After you deploy the template, the cluster members will automatically execute the Check Point First Time Configuration Wizard based on the parameters provided. Once the First Time Configuration Wizard completes, the cluster members are expected to reboot
We will now create an Azure Active Directory Service account whose credentials would be used by the cluster members to make API calls into Azure. We will be creating a non-privileged service with a fixed but strong password. We will assign that service the required privileges to the resources we are creating and to other resources that are being changed on failover, according to table at "Using different resource groups and naming constraints" section.
You should have installed and configured Azure PowerShell version 1.0 or higher. For additional information on how to install it, refer to How to install and configure Azure PowerShell article.
You should have installed and configured the Azure AD PowerShell module.
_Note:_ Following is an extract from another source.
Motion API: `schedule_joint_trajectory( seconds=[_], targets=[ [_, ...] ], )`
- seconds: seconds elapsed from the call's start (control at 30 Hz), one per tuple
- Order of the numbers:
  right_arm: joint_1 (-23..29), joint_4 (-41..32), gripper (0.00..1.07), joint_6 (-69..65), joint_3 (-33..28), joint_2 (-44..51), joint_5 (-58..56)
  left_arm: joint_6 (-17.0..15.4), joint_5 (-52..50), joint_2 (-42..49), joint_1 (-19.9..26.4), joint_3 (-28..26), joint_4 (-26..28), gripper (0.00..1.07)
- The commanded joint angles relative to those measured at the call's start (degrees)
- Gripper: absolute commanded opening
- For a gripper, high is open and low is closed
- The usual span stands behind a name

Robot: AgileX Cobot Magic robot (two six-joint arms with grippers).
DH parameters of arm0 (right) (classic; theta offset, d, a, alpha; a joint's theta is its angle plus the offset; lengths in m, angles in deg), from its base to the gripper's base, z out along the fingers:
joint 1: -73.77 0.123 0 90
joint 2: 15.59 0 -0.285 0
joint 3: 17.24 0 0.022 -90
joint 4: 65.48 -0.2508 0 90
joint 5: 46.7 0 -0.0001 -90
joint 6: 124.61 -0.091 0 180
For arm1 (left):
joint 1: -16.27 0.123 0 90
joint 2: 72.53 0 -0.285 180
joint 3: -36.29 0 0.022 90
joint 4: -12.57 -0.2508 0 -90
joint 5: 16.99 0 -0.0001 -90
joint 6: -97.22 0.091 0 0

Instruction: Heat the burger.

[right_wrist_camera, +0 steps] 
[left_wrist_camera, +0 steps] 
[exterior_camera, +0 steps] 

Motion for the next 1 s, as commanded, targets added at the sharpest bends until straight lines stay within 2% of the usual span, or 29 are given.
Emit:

For additional information on how to install it, refer to AzureADHelp article.
Open a PowerShell window and run the following commands:
#######################################################################
# Parameters
#######################################################################
# Set this variable to the subscription ID
$SubscriptionId = ""
# Set this variable to the name of the resource group you have created
$ResourceGroup = ""
#######################################################################
$ErrorActionPreference = "Stop"
# Generate a Random password
Add-Type -AssemblyName System.Web
$Password = [System.Web.Security.Membership]::GeneratePassword(20,10)
# Login:
Add-AzureRmAccount Set-AzureRmContext -SubscriptionID $SubscriptionId
$tenant = (Get-AzureRmSubscription).TenantId
# Create a new Azure AD application and a service principal
$AppName = "check-point-cluster-"+[guid]::NewGuid()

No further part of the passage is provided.